▶ _YOUR GOAL_
Once the line holding "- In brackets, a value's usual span" is found, output it and all remaining lines of the data exactly, with every picture left out.

+===+

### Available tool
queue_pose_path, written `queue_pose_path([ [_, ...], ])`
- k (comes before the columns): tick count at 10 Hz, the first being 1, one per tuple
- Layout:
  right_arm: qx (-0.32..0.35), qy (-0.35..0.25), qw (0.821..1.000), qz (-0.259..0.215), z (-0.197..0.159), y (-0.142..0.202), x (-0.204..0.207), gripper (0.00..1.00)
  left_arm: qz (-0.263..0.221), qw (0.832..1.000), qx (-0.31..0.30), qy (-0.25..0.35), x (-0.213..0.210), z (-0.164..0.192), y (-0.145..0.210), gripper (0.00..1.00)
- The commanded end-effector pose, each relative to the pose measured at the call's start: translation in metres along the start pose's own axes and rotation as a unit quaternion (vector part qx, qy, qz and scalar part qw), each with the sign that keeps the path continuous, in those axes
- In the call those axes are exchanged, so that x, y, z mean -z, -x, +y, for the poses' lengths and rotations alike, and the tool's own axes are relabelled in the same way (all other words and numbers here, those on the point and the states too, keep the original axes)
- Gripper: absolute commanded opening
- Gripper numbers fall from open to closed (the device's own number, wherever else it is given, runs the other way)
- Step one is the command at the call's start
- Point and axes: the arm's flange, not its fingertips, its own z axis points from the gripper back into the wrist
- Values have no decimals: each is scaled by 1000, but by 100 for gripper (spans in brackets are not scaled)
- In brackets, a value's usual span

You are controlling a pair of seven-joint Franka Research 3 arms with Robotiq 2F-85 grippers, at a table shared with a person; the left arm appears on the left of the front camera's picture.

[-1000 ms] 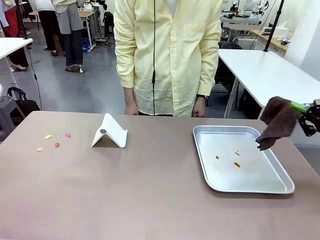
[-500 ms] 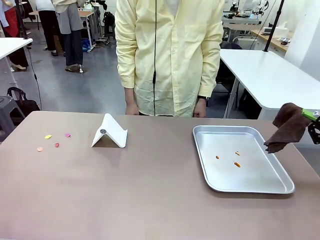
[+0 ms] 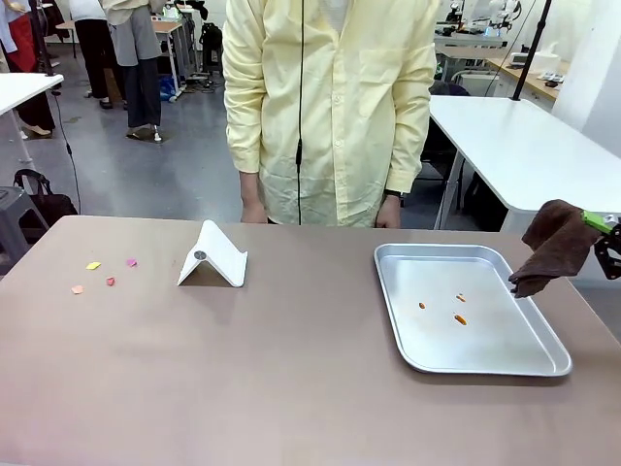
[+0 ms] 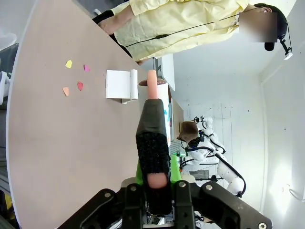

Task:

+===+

▶ _EXERCISE OUTPUT_
- In brackets, a value's usual span

You are controlling a pair of seven-joint Franka Research 3 arms with Robotiq 2F-85 grippers, at a table shared with a person; the left arm appears on the left of the front camera's picture.

[-1000 ms] 
[-500 ms] 
[+0 ms] 
[+0 ms] 

Task:

The output is finished and nothing more is needed.